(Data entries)
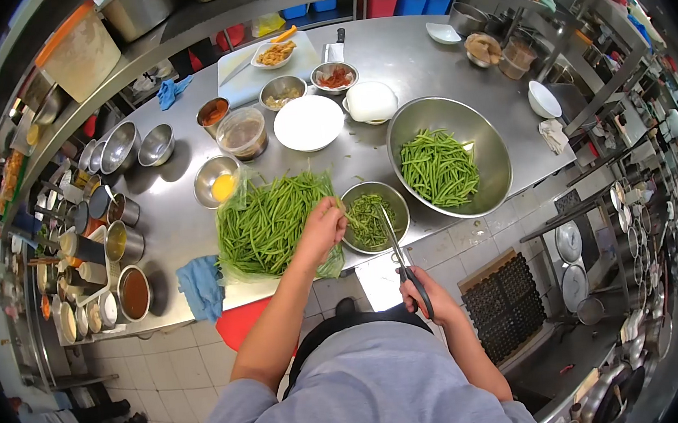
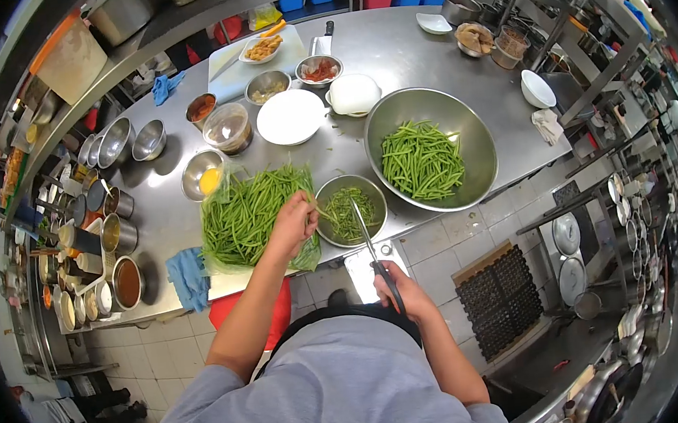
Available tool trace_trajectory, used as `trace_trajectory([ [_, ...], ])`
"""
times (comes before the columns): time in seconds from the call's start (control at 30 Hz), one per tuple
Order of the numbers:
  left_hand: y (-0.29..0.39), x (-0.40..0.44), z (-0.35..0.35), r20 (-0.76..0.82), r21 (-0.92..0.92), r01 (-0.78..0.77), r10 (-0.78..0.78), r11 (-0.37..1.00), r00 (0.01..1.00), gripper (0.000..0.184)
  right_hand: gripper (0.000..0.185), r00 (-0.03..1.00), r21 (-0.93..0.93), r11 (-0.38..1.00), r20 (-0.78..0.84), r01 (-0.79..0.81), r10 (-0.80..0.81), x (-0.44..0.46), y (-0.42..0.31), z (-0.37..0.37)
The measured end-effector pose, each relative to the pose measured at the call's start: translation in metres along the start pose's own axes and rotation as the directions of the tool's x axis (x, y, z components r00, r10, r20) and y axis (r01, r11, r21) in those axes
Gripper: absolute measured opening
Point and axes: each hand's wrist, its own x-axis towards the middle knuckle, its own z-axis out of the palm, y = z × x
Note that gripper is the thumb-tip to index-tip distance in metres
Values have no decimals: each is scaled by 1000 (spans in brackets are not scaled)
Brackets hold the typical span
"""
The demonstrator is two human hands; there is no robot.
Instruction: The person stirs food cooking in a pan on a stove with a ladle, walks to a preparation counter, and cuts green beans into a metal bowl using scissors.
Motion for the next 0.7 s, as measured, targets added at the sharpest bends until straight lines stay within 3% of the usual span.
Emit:
trace_trajectory([
  [0.07, 8, -6, 16, -173, -144, -47, 21, 988, 985, 4, 51, 997, -112, 992, 33, -63, 67, -10, -9, 5],
  [0.17, -1, -7, 24, -235, -130, -89, 57, 988, 970, 3, 54, 994, -45, 999, 114, -2, 7, -1, 22, 4],
  [0.3, -18, -9, 35, -192, -163, -80, 48, 983, 980, 3, 49, 992, -46, 999, 129, -1, 7, 0, 18, 11],
  [0.4, -34, -14, 45, -134, -127, -94, 76, 988, 988, 3, 45, 996, -36, 998, 77, 51, -48, 4, 15, 16],
  [0.47, -42, -15, 48, -103, -102, -93, 82, 990, 991, 3, 39, 1000, 75, 997, -22, 12, -10, 7, 12, 18],
  [0.63, -31, -14, 30, -159, -135, -96, 74, 986, 985, 7, 33, 999, 133, 990, -12, -48, 51, 2, 13, 21],
  [0.7, -10, -14, 19, -207, -246, -112, 61, 963, 976, 11, 31, 997, 165, 983, -10, -79, 82, -1, 15, 19],
])
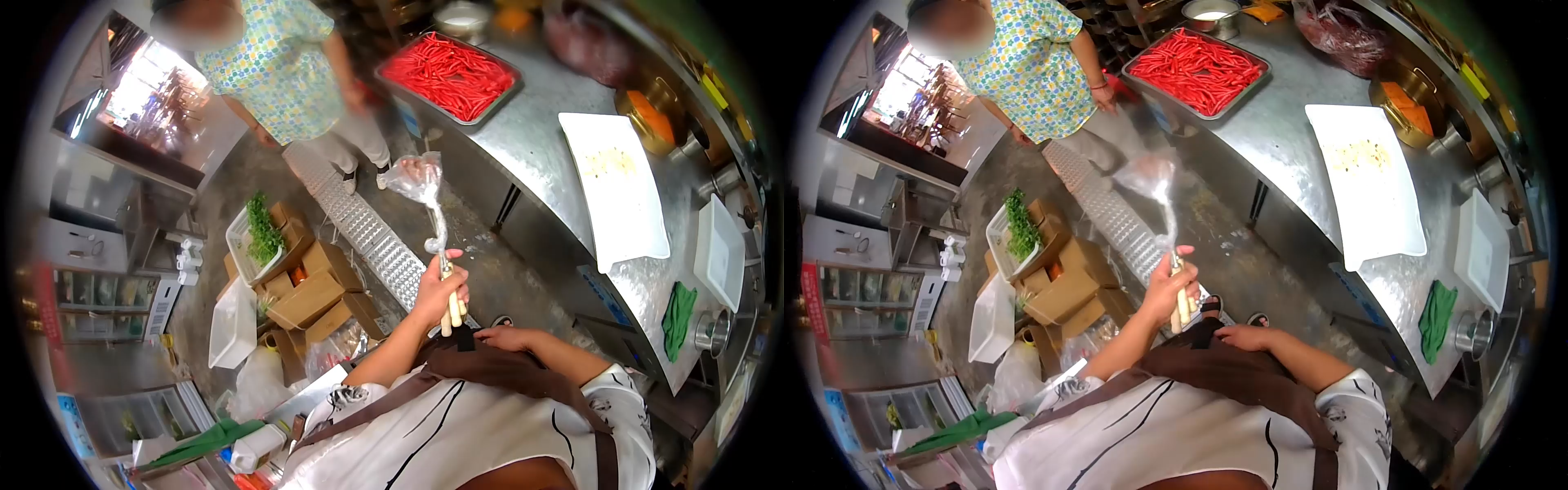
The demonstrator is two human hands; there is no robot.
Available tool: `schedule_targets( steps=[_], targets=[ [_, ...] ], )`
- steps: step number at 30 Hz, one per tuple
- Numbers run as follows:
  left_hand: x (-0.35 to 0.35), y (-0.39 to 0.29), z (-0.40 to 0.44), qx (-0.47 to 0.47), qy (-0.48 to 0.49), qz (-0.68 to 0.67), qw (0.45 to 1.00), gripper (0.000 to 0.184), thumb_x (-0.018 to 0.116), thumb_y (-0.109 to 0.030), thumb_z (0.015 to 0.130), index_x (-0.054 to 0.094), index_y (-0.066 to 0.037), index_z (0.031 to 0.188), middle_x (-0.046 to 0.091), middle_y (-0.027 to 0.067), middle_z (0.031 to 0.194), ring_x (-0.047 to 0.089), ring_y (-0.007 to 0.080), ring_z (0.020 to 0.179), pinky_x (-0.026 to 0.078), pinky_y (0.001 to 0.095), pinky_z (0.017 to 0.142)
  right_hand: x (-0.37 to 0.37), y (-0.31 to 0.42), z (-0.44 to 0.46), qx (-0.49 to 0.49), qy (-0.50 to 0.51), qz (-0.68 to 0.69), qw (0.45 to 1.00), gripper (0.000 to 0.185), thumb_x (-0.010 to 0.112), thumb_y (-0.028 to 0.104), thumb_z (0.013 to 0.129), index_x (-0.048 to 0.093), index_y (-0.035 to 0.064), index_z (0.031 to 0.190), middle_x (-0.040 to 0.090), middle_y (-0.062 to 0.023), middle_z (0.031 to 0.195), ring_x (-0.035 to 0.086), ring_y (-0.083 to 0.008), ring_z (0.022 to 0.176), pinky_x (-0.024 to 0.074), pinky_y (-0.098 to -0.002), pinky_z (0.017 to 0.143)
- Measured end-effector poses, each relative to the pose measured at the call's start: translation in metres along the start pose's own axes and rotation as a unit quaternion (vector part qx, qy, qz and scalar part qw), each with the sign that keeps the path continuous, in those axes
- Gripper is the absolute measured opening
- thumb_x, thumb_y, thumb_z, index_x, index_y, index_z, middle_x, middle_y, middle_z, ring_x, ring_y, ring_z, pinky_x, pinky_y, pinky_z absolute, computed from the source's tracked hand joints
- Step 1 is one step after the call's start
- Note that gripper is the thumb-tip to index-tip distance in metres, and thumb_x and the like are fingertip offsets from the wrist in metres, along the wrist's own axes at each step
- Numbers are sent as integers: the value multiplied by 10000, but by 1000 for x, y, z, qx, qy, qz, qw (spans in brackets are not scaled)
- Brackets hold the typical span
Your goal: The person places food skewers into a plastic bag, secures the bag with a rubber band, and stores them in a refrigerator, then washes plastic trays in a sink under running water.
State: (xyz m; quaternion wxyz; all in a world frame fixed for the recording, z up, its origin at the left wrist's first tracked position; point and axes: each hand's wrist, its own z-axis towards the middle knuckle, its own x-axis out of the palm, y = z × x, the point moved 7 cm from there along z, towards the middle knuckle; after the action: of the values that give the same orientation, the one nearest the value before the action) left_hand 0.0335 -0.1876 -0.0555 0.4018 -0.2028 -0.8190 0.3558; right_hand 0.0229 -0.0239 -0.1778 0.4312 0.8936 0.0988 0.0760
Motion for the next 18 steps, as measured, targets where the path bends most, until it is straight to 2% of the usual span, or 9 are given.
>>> schedule_targets(
  steps=[1,2,4,8,10,11,13,16,18],
  targets=[
    [-7,0,-2,4,-28,15,1000,421,487,29,782,374,-61,1177,475,56,769,455,128,530,426,294,505,-1,4,4,-33,-20,-127,991,305,421,171,872,527,30,1121,529,-162,1139,488,-261,1074,384,-335,892],
    [-14,1,-2,12,-37,20,999,418,485,34,777,379,-54,1171,473,61,761,457,133,528,428,297,498,-1,2,9,-30,-21,-123,992,305,421,171,872,527,30,1121,529,-162,1139,488,-261,1074,384,-335,892],
    [-23,1,-6,15,-46,22,999,402,488,27,784,381,-46,1164,470,62,747,456,134,534,433,298,507,3,-6,18,-16,10,-270,963,276,416,165,852,543,9,1041,512,-195,1143,469,-323,1092,386,-379,891],
    [-33,2,-5,14,-59,-1,998,371,491,10,798,385,-39,1150,467,64,730,456,133,541,439,299,517,3,-30,34,-63,-33,-251,966,258,439,189,830,564,15,975,548,-184,1089,510,-320,1046,413,-405,846],
    [-32,0,-6,18,-66,4,998,365,496,7,798,388,-38,1144,469,65,725,458,134,541,442,301,517,8,-45,39,9,39,-392,919,281,507,176,768,579,24,993,592,-191,996,567,-315,947,438,-391,809],
    [-32,-3,-6,23,-73,10,997,359,502,3,799,391,-37,1138,471,67,719,460,134,540,445,302,517,10,-41,35,7,40,-392,919,281,507,176,768,579,24,993,592,-191,996,567,-315,947,438,-391,809],
    [-31,-5,-6,30,-79,14,996,359,508,2,798,391,-33,1136,474,68,717,463,134,539,447,304,516,0,-31,21,26,-45,-441,896,259,503,168,752,615,49,952,620,-172,917,599,-307,876,462,-388,780],
    [-27,-4,-6,34,-90,21,995,358,516,-1,797,393,-29,1133,479,69,716,466,135,536,449,303,514,-5,-39,19,15,-5,-478,878,239,491,169,747,631,64,909,635,-146,911,615,-286,873,466,-408,769],
    [-25,-3,-6,33,-95,24,995,360,521,-6,797,392,-24,1133,478,69,719,465,134,535,447,301,511,-6,-56,22,-3,-15,-482,876,243,479,166,759,632,66,919,629,-151,920,611,-284,871,471,-389,769]
  ],
)
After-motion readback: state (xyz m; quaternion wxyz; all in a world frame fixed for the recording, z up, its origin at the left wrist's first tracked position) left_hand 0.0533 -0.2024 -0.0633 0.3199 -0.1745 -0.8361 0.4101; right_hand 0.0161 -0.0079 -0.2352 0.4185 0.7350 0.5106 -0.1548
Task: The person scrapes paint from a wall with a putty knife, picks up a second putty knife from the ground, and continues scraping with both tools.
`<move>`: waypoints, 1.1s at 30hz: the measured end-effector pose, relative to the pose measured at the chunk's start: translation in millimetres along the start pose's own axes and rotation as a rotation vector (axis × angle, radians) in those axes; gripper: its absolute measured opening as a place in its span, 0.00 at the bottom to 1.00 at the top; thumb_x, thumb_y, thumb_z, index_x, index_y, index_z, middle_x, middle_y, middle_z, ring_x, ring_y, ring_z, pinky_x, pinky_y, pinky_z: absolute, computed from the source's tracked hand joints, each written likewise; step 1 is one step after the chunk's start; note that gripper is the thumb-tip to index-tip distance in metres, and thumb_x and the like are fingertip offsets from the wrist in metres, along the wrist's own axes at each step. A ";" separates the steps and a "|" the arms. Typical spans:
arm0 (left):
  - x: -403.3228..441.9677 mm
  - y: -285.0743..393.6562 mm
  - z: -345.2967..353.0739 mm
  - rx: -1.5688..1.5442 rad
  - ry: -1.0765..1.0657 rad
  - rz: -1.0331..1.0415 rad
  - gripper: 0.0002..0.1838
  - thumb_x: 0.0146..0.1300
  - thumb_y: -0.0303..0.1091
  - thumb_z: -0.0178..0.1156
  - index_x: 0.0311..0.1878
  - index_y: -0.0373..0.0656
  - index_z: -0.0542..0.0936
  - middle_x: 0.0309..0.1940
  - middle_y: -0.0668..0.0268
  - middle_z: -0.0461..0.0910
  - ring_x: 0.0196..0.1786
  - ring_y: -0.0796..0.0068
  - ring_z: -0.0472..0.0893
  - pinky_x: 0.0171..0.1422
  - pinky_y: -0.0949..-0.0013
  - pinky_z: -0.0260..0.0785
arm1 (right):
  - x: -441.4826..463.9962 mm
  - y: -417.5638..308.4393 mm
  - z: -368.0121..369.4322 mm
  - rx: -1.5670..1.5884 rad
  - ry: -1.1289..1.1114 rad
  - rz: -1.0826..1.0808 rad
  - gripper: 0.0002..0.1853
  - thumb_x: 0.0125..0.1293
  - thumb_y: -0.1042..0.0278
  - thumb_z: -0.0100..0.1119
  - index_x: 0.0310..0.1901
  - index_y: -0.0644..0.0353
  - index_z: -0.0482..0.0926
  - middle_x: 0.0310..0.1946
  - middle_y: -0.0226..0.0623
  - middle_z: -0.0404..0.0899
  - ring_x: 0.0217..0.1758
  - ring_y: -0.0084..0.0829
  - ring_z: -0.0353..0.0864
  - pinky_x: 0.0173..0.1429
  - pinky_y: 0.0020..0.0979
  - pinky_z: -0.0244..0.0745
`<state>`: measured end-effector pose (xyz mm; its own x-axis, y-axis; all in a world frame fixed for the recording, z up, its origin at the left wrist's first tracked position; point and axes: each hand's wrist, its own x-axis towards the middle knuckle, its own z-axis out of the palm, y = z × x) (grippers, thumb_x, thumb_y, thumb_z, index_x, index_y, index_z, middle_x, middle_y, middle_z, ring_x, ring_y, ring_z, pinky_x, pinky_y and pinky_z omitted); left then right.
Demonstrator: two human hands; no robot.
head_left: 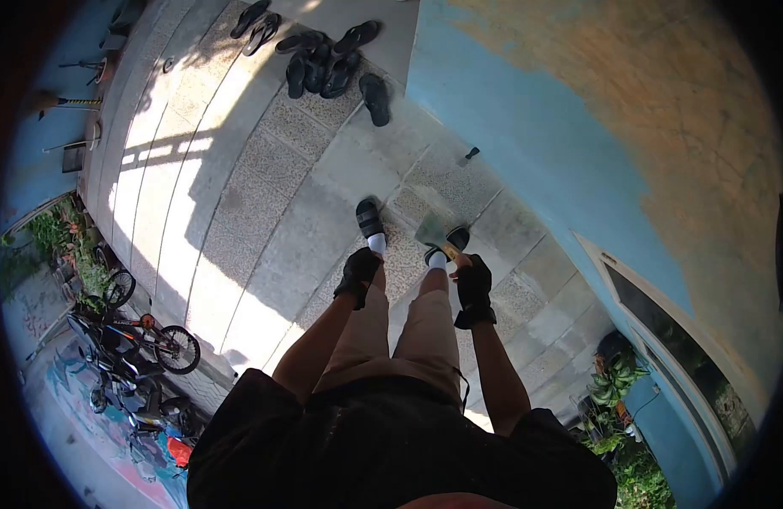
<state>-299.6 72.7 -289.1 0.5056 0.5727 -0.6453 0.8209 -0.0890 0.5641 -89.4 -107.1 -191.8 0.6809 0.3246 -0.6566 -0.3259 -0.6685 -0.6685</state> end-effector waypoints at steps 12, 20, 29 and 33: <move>161.3 -161.6 148.0 0.078 -0.319 -0.129 0.25 0.60 0.55 0.59 0.48 0.43 0.79 0.45 0.51 0.82 0.51 0.54 0.80 0.54 0.58 0.70 | 410.7 180.2 96.6 -0.589 0.262 -0.125 0.17 0.61 0.52 0.56 0.38 0.60 0.82 0.35 0.50 0.83 0.43 0.50 0.82 0.48 0.44 0.75; 346.9 -173.7 163.8 0.356 -0.357 0.457 0.14 0.70 0.42 0.50 0.53 0.47 0.74 0.43 0.56 0.78 0.47 0.52 0.79 0.54 0.58 0.71 | 500.9 178.1 115.9 -0.800 0.028 -0.367 0.26 0.62 0.44 0.55 0.53 0.57 0.79 0.51 0.60 0.78 0.57 0.55 0.76 0.59 0.49 0.72; 363.6 -185.0 169.0 -0.091 -0.201 0.175 0.23 0.68 0.50 0.51 0.56 0.42 0.77 0.52 0.59 0.80 0.56 0.63 0.79 0.61 0.65 0.67 | 532.3 161.5 130.1 -0.849 -0.128 -0.246 0.27 0.65 0.60 0.49 0.66 0.58 0.69 0.65 0.51 0.68 0.69 0.49 0.65 0.72 0.44 0.60; 342.9 -224.7 191.1 0.130 -0.142 0.036 0.25 0.67 0.54 0.52 0.59 0.47 0.76 0.55 0.54 0.79 0.61 0.56 0.76 0.59 0.59 0.71 | 548.8 173.0 128.0 -0.917 -0.066 -0.312 0.30 0.67 0.55 0.50 0.70 0.56 0.64 0.71 0.46 0.61 0.75 0.44 0.56 0.77 0.42 0.52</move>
<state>-259.9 133.4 -735.6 0.5600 0.4472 -0.6974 0.8244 -0.2174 0.5226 143.9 41.0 -712.4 0.6025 0.5937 -0.5333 0.5199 -0.7990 -0.3021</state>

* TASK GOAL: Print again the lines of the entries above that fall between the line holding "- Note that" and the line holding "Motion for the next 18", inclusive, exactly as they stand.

* EXERCISE RESPONSE:
- Note that gripper is the thumb-tip to index-tip distance in metres, and thumb_x and the like are fingertip offsets from the wrist in metres, along the wrist's own axes at each step
- Numbers are sent as integers: the value multiplied by 10000, but by 1000 for x, y, z, qx, qy, qz, qw (spans in brackets are not scaled)
- Brackets hold the typical span
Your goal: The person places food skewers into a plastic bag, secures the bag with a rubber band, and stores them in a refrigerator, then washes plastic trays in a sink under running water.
State: (xyz m; quaternion wxyz; all in a world frame fixed for the recording, z up, its origin at the left wrist's first tracked position; point and axes: each hand's wrist, its own z-axis towards the middle knuckle, its own x-axis out of the palm, y = z × x, the point moved 7 cm from there along z, towards the middle knuckle; after the action: of the values that give the same orientation, the one nearest the value before the action) left_hand 0.0335 -0.1876 -0.0555 0.4018 -0.2028 -0.8190 0.3558; right_hand 0.0229 -0.0239 -0.1778 0.4312 0.8936 0.0988 0.0760
Motion for the next 18 steps, as measured, targets where the path bends most, until it is straight to 2% of the usual span, or 9 are given.

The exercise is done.